国土交通省では、データとデジタル技術を活用したインフラ分野のDXを推進。そのための体制強化として、2023年4月に初めてイノベーション担当の大臣官房参事官を設置した。参事官を置いた目的と役割、具体的にはどのようなことを行うのか、国土交通省の森下博之大臣官房参事官に聞いた。
大臣官房参事官の役割は組織横断的な変革を進めること
――2016年に国から建設現場の生産性向上に向けた方針が出されました。国土交通省が掲げるインフラ分野のDX推進の先駆けのように感じます。
森下博之氏(以下敬称略) ICTの活用を推進する取り組み「i-Construction(アイコンストラクション)」を掲げ、ICTで施工現場を変革することを「ICT施工」と呼ぶようになったのもこのタイミングでしたが、デジタル化の推進はかなり前から行われてきました。

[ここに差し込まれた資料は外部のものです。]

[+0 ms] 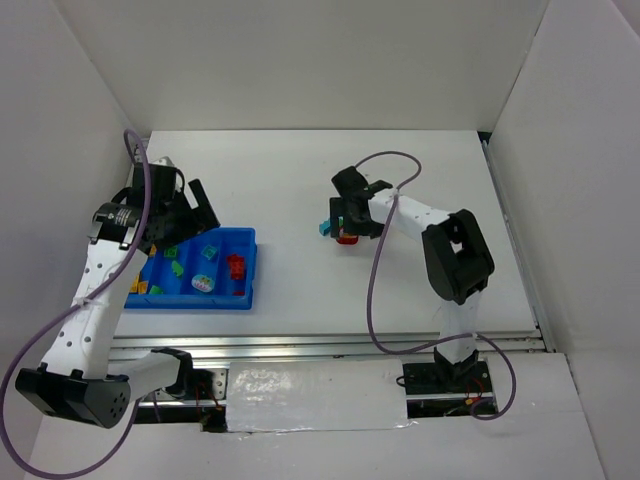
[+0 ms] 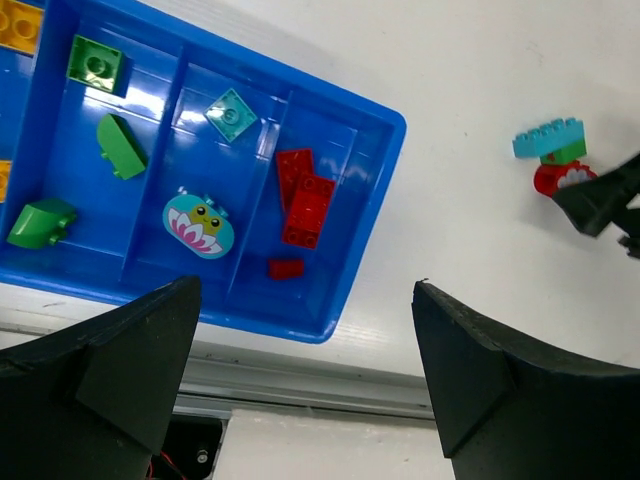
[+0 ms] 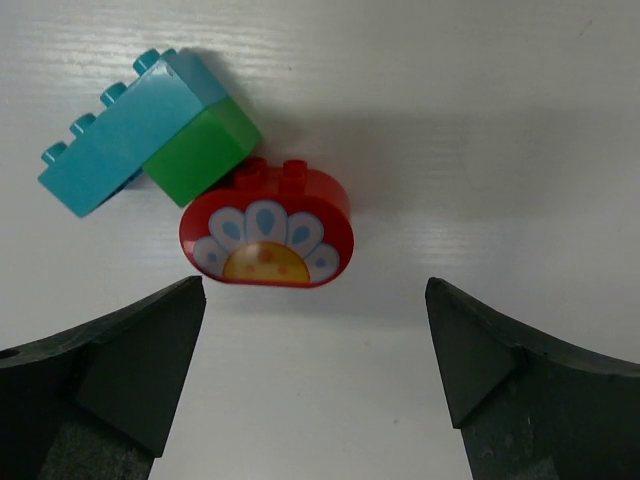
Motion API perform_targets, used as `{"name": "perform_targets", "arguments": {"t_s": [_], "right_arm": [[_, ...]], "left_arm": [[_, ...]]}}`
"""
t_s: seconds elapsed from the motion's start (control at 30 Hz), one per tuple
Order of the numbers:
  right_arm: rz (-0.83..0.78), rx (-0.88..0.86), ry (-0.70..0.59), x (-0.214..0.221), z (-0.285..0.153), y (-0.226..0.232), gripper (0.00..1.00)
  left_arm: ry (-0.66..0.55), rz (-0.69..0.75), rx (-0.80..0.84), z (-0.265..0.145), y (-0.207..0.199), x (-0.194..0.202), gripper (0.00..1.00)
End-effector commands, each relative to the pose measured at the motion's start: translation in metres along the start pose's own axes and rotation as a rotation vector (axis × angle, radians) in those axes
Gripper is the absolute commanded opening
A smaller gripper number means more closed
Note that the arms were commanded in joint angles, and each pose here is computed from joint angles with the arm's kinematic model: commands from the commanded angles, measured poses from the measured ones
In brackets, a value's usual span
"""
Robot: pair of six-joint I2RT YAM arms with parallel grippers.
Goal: Sort the legos into containers by color
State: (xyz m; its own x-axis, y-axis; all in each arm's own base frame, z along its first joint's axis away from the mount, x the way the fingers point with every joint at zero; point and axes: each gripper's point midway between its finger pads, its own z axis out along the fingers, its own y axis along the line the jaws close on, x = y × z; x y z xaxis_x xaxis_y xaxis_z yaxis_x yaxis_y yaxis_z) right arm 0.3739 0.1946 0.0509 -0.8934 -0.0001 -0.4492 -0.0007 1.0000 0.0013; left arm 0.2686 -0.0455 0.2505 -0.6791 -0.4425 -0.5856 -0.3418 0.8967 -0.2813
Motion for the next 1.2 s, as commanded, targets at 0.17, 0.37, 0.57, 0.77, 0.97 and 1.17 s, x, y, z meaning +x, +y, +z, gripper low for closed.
{"name": "perform_targets", "arguments": {"t_s": [0.17, 0.37, 0.57, 0.77, 0.97, 1.17], "right_arm": [[-0.03, -0.057, -0.054, -0.02, 0.014, 0.017, 0.97], [-0.021, -0.053, -0.066, -0.028, 0.024, 0.022, 0.93], [-0.032, -0.059, -0.054, -0.03, 0.033, 0.027, 0.82], [-0.032, -0.04, -0.074, -0.033, 0.028, 0.023, 0.52], [0.028, -0.09, -0.101, -0.019, -0.012, 0.025, 0.39], [-0.045, -0.251, -0.247, -0.006, -0.105, 0.076, 0.38]], "left_arm": [[0.024, 0.072, 0.093, -0.009, -0.015, 0.001, 0.99], [0.066, 0.08, 0.109, -0.002, -0.017, 0.01, 0.99], [0.079, 0.095, 0.109, 0.0, -0.018, 0.011, 1.0], [0.094, 0.11, 0.1, 0.003, -0.016, 0.014, 0.99], [0.087, 0.114, 0.08, 0.005, -0.01, 0.015, 1.0], [0.027, 0.027, -0.062, 0.005, 0.01, 0.004, 0.99]]}}
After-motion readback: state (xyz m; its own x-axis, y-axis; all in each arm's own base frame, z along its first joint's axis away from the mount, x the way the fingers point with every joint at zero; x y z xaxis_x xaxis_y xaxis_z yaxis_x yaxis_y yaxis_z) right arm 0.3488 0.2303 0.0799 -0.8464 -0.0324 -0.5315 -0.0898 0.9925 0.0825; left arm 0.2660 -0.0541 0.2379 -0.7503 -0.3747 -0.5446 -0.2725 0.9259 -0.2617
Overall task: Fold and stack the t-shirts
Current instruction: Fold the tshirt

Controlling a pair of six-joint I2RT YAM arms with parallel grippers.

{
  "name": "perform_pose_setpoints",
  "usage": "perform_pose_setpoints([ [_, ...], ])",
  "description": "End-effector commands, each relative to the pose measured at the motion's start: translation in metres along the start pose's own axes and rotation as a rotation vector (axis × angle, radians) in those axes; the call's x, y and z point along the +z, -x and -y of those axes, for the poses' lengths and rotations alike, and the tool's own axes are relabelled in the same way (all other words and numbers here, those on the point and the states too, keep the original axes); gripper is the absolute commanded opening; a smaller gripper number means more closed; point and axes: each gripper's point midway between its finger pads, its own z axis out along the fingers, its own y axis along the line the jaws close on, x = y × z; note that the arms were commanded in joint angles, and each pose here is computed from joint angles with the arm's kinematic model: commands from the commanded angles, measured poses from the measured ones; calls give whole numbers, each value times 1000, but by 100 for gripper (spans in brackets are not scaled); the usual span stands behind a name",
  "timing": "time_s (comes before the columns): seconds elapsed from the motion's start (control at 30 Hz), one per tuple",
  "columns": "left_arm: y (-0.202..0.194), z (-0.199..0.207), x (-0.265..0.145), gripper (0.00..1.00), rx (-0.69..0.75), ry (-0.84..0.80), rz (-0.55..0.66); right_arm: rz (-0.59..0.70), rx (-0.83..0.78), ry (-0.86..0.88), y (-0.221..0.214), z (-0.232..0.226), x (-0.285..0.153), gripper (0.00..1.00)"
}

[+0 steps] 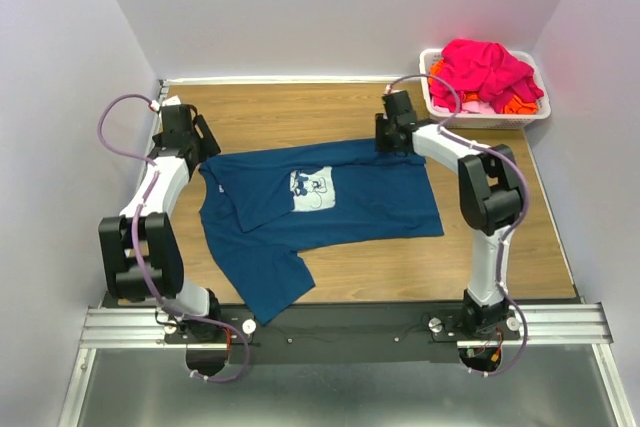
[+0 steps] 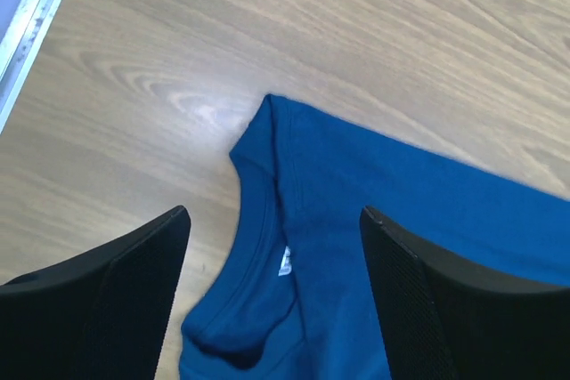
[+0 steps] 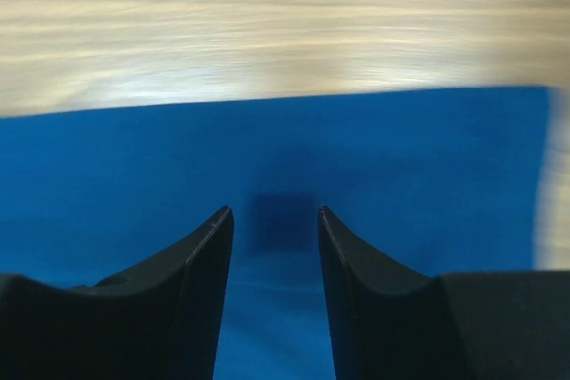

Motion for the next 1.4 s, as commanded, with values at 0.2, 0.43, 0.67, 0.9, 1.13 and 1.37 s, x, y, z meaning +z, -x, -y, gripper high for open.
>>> perform_pose_setpoints([
  [0.2, 9, 2, -41, 94, 46, -21, 181, 95, -180, 75, 8, -118, -3, 57],
  [0.43, 0, 11, -28, 94, 86, -46, 134, 101, -243, 198, -3, -190, 6, 67],
  [0.67, -3, 15, -30, 94, 97, -54, 136, 43, -227, 206, -32, -202, 31, 67],
  [0.9, -5, 18, -26, 94, 98, -57, 123, 51, -268, 112, -41, -190, 58, 68],
  [1.13, -9, 18, -24, 94, 100, -54, 112, 72, -312, 48, -30, -171, 89, 71],
  [1.37, -16, 17, -20, 96, 107, -50, 83, 166, -262, 32, 20, -163, 107, 74],
])
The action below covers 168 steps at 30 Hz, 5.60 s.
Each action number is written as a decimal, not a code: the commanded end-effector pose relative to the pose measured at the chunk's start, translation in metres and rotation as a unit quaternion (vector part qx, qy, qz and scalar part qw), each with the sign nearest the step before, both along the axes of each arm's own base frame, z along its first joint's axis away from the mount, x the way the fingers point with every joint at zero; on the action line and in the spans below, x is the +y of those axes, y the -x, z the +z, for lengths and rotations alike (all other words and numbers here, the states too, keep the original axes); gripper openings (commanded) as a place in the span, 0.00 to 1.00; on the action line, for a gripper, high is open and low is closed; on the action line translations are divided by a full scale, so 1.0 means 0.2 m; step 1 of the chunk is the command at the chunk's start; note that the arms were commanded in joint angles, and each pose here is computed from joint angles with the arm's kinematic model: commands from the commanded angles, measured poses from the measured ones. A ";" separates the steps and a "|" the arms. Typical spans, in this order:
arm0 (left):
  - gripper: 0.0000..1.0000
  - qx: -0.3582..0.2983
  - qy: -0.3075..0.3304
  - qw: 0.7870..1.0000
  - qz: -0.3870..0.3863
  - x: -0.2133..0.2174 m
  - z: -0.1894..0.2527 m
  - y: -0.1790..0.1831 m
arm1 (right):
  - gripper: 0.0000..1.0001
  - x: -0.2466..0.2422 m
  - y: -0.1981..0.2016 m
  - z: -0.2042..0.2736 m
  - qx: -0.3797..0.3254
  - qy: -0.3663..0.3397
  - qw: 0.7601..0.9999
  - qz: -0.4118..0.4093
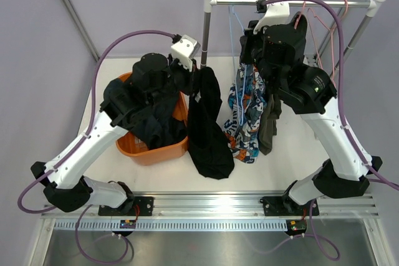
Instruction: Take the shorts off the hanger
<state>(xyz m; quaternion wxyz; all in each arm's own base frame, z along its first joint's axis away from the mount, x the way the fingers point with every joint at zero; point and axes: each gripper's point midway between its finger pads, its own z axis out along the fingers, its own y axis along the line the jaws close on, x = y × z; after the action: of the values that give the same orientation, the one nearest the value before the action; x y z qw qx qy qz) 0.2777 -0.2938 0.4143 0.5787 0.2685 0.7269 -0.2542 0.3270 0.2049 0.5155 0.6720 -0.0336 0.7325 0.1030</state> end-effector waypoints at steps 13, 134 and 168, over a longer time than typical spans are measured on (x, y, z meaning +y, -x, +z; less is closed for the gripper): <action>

大学で機械工学を専攻していた私が入省した1994年ごろには、既にICT施工の前身となる「情報化施工」の技術開発が始まっていました。2008年には「情報化施工推進戦略」という普及プログラムの策定に携わり、技術基準の変更やICT機器のイニシャルコストを下げるための支援、人材育成などに取り組んできました。このため、2016年にi-Constructionで「建設現場の生産性革命」が掲げられた時には、これまでコツコツと取り組んできたことがいよいよ本格的に社会に実装されるのだと感慨深いものがありました。
当初はICTで単体の作業工程を効率化することからスタートしましたが、現在は建設機械の稼働データを基に、ボトルネックになっている作業を改善し、省人化や工事日数削減を実現することに取り組んでいます。さらに今後は施工の遠隔化や自動化を進めたいと考えています。
――大臣官房参事官に就任されましたが、どのような役割を担うのでしょうか。
森下 国土交通省は河川、道路、港湾、空港など管轄する分野が広いこともあり、これまでは各部局がそれぞれDXの取り組みを進めてきました。
しかし、いろいろなアイデアを参考にして、トライ&エラーもあるという前提で進めていかなければイノベーションは起きません。
今回、イノベーション担当の参事官が置かれた一番の目的は、これまでの経験から得た知識やデータを、国土交通省内の各部局に横展開し、横断的な変革を進めていくことにあります。部局と部局をつなぐなど、積極的に活動していきたいと思っています。